The format for the WEP key for the key1 option is HEX.
If you wish to use raw hex keys then you can skip to the UCI commands paragraph below. Raw hex keys have 10 hex digits (0..9, a..f) for 64-bit WEP keys and 26 hex digits for 128-bit WEP keys.
If you do not wish to use raw hex keys then follow the instructions below.

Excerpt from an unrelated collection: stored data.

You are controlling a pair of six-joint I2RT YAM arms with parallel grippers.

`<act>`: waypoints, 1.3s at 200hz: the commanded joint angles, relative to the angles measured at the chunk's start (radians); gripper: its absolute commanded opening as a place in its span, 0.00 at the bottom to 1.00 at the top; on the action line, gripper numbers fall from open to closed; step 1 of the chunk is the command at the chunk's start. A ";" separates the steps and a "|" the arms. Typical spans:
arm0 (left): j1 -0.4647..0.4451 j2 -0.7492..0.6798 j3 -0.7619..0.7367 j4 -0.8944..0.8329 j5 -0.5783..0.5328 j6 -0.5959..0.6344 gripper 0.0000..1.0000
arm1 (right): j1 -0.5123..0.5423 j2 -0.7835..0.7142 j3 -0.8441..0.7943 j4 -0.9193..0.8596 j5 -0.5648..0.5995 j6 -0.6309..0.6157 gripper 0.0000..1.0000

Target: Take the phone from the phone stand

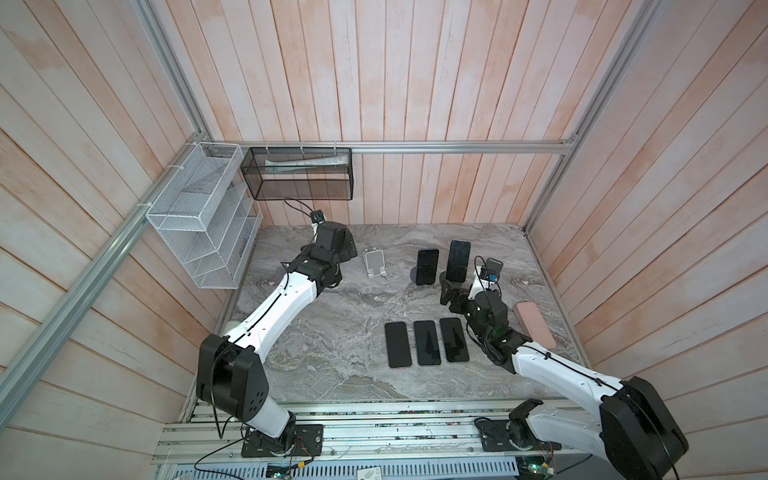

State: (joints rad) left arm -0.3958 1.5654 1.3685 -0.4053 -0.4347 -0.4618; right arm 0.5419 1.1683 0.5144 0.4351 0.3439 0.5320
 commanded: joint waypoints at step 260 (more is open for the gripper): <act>0.015 0.356 0.291 -0.192 -0.305 -0.054 1.00 | 0.060 -0.008 -0.030 0.077 -0.004 -0.109 0.97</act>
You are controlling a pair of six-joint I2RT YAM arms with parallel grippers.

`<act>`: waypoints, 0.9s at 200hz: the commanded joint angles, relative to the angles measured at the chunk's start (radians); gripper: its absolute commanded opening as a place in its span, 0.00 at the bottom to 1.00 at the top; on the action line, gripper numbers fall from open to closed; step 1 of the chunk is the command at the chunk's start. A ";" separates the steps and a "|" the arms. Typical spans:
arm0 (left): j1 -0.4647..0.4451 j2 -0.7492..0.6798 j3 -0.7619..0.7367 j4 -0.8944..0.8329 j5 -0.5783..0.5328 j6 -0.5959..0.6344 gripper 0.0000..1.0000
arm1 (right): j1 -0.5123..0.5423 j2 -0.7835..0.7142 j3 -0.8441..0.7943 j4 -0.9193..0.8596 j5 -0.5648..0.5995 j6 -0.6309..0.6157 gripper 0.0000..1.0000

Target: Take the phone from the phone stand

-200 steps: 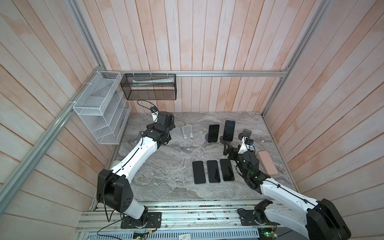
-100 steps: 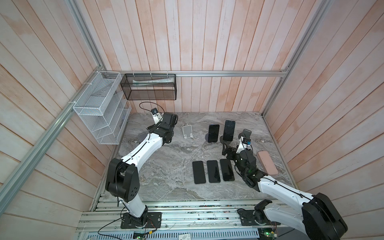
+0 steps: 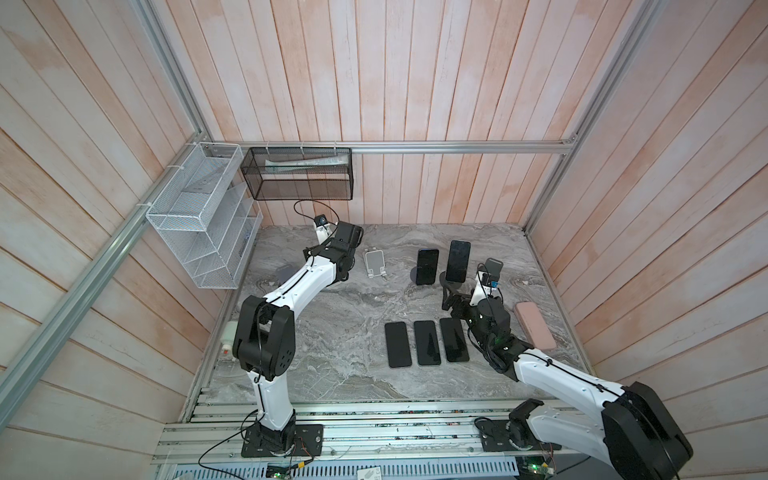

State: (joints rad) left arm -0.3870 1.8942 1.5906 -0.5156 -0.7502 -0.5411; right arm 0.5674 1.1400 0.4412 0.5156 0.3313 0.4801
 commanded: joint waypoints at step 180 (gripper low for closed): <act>0.056 0.143 0.198 -0.206 0.163 -0.065 1.00 | 0.057 0.047 0.067 -0.038 0.078 -0.041 0.98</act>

- The length of a 64bit WEP key must be exact 5 characters
- The length of a 128bit WEP key must be exact 13 characters
- Allowed characters are letters (upper and lower case) and numbers
Generate a 64bit WEP key:
# echo -n 'awerf' | hexdump -e '5/1 "%02x" "\n"' 6177657266
Generate a 128bit WEP key:
# echo -n 'xdhdkkewioddd' | hexdump -e '13/1 "%02x" "\n"'
786468646b6b6577696f646464
Now use UCI to configure WEP encryption with the hex key you just generated.
uci set wireless.@wifi-iface[0].encryption=wep uci set wireless.@wifi-iface[0].key1="786468646b6b6577696f646464" uci set wireless.@wifi-iface[0].key=1 uci commit wireless wifi
You can configure up to four WEP keys.